* [EXERCISE] Copy every line in the listing that contains "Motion".
RECORDS PROVIDED Block Start
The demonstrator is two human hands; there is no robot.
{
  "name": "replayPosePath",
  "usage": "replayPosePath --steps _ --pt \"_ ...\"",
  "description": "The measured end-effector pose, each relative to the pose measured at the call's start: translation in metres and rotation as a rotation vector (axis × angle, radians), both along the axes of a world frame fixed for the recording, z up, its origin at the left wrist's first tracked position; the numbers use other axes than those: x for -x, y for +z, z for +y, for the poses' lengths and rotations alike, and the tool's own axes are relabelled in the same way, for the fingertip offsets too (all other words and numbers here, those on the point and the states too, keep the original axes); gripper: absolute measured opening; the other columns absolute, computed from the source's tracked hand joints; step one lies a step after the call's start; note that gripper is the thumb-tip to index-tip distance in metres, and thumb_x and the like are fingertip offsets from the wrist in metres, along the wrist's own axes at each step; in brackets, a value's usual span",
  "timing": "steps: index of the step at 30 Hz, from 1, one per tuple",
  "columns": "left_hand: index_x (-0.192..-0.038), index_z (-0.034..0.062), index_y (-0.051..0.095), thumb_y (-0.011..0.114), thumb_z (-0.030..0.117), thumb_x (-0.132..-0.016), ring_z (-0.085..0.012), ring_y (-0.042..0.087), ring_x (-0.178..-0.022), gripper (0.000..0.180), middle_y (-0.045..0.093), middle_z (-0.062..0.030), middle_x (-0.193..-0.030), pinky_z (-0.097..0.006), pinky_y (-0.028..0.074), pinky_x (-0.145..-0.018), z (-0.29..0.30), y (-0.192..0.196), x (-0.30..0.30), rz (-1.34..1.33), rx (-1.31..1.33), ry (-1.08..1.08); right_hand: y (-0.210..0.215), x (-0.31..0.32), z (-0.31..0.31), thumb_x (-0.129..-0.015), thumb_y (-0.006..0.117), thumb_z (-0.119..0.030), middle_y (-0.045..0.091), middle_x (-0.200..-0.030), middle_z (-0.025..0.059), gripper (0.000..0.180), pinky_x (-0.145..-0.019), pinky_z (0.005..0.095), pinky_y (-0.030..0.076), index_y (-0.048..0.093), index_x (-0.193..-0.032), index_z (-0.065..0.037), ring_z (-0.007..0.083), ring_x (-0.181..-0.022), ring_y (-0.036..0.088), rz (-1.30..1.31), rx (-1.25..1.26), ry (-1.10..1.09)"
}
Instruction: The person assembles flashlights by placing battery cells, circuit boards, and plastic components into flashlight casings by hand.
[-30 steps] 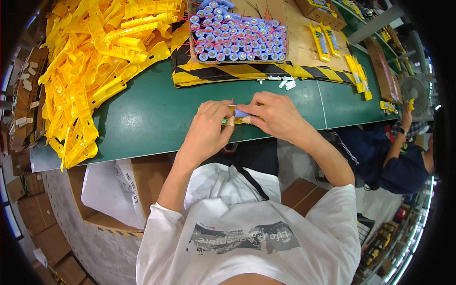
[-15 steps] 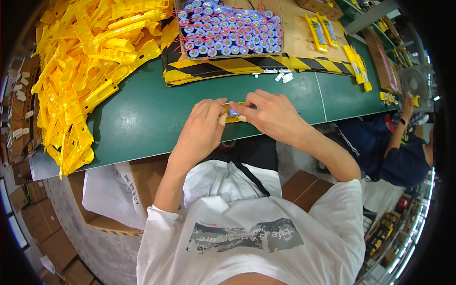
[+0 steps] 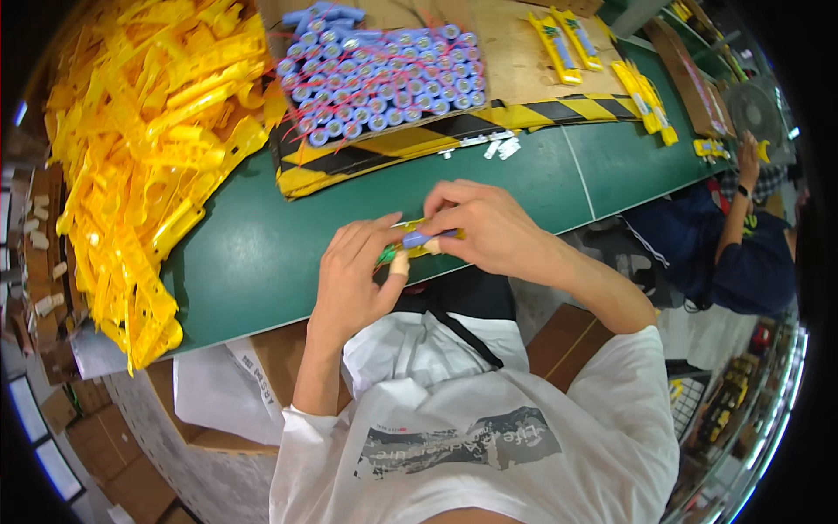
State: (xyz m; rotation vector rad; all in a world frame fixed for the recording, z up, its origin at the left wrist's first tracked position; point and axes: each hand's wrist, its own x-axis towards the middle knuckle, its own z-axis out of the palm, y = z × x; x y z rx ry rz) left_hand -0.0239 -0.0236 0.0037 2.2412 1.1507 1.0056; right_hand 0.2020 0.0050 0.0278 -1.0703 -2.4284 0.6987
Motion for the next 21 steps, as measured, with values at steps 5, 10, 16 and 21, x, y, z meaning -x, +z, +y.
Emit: replayPosePath --steps 5,10,16,21 --pt "-0.093 0.0042 0.070 0.077 0.009 -0.078 -0.0281 0.066 -0.090 0.017 0.072 -0.0089 -0.107 -0.038 0.049 -0.079 0.003 -0.006 -0.004 0.044 0.012 0.044 0.004 -0.016 0.005 -0.079 0.075 -0.017 0.069 -0.101 0.0081 0.028 -0.082 0.0379 0.053 0.074 -0.106 -0.009 0.0294 -0.094 0.066 0.145 0.250 -0.013" --pt "-0.093 0.0032 0.070 0.077 0.006 -0.078 -0.0292 0.065 -0.090 0.017 0.072 -0.0097 -0.107 -0.038 0.049 -0.079 0.001 -0.003 -0.004 0.062 0.068 0.053 -0.028 -0.091 0.017 -0.082 0.075 -0.020 0.069 -0.108 0.0088 0.026 -0.085 0.0365 0.053 0.074 -0.105 -0.008 0.0263 -0.102 0.065 0.257 -0.127 -0.588" --pt "-0.092 0.0034 0.069 0.075 0.006 -0.080 -0.0293 0.065 -0.092 0.014 0.072 -0.0104 -0.105 -0.039 0.049 -0.080 0.008 0.004 0.011 0.102 0.065 0.137 -0.037 -0.096 -0.012 -0.080 0.076 -0.029 0.065 -0.118 0.0061 0.032 -0.094 0.0417 0.049 0.073 -0.104 -0.009 0.0279 -0.115 0.058 -0.080 -0.445 -0.416" --pt "-0.093 0.0027 0.067 0.074 0.009 -0.081 -0.0306 0.064 -0.092 0.015 0.071 -0.0110 -0.107 -0.039 0.049 -0.082 0.011 -0.002 0.010 0.082 0.073 0.130 -0.036 -0.095 -0.024 -0.077 0.077 -0.034 0.062 -0.127 0.0073 0.052 -0.101 0.0439 0.044 0.065 -0.121 -0.010 0.0299 -0.119 0.056 -0.097 -0.375 -0.406"
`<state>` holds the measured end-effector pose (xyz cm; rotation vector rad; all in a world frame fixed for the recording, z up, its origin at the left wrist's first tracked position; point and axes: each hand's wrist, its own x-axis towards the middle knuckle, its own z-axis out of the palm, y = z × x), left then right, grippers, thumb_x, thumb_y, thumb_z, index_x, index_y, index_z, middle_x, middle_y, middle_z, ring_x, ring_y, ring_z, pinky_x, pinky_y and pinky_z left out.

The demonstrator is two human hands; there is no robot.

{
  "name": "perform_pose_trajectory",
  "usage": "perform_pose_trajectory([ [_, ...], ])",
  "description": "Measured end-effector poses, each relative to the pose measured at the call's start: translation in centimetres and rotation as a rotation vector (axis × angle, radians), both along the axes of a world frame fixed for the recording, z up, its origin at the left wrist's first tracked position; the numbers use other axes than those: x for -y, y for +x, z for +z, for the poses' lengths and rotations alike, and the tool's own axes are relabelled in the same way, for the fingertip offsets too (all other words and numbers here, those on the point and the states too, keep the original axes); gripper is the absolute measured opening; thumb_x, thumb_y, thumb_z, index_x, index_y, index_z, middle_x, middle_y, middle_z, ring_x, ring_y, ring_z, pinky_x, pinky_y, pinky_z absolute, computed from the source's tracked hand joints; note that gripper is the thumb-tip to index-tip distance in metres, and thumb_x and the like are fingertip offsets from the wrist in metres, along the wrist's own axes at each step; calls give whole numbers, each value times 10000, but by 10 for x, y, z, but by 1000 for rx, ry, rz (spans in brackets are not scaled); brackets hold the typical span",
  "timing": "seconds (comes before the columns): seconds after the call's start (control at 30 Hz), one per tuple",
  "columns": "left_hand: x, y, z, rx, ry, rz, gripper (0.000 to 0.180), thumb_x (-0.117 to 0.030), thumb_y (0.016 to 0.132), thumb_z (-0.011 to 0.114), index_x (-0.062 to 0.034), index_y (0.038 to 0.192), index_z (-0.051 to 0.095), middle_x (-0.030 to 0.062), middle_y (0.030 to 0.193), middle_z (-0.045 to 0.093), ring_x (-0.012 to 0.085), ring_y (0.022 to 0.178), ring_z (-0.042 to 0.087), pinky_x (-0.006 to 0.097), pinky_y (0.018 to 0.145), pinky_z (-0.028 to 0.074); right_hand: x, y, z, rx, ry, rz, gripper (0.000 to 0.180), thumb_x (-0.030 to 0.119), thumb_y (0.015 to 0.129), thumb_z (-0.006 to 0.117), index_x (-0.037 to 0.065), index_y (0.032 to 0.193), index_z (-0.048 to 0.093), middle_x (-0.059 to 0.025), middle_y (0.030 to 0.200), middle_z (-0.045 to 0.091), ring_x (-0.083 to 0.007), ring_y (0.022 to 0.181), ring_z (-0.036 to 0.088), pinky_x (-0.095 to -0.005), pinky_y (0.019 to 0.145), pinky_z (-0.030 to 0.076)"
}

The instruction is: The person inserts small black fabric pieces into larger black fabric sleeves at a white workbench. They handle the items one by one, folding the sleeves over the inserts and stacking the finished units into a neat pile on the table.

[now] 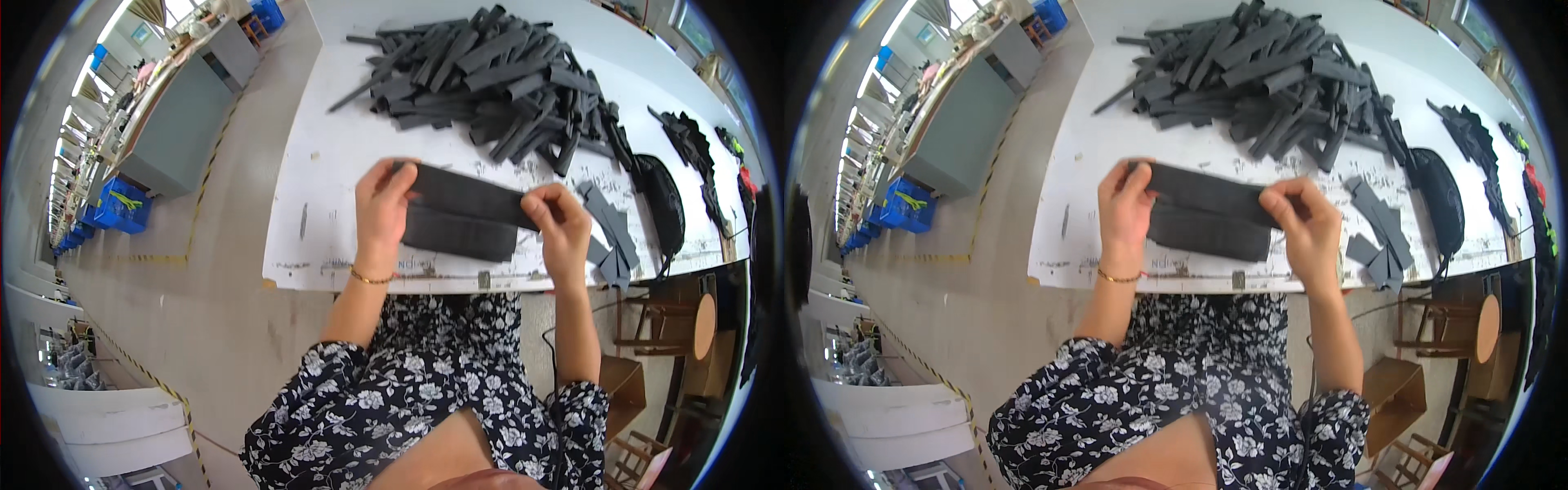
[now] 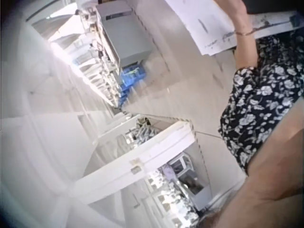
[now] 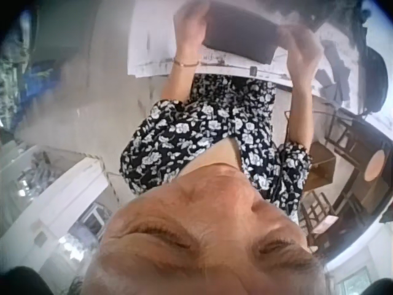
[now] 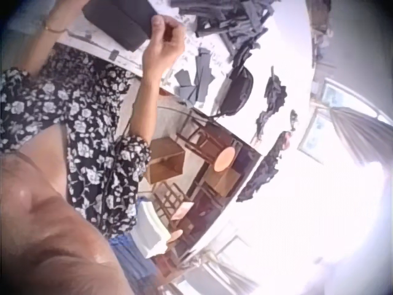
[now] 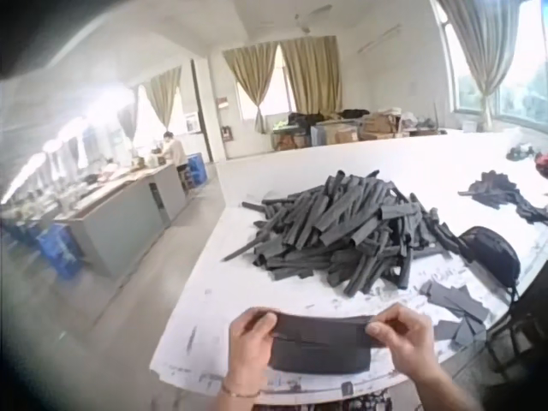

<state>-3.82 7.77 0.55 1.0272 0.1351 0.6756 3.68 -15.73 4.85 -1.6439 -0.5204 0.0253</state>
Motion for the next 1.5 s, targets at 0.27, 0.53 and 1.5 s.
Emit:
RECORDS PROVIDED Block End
* [RESPONSE TO THE TASK]
Motion for the next 21 steps, as measured, with values at steps 5, 10, 16 and 21, x, y, z meaning -x, +z, +y.
Motion for the next 1.5 s, targets at 0.27, 0.53 and 1.5 s.

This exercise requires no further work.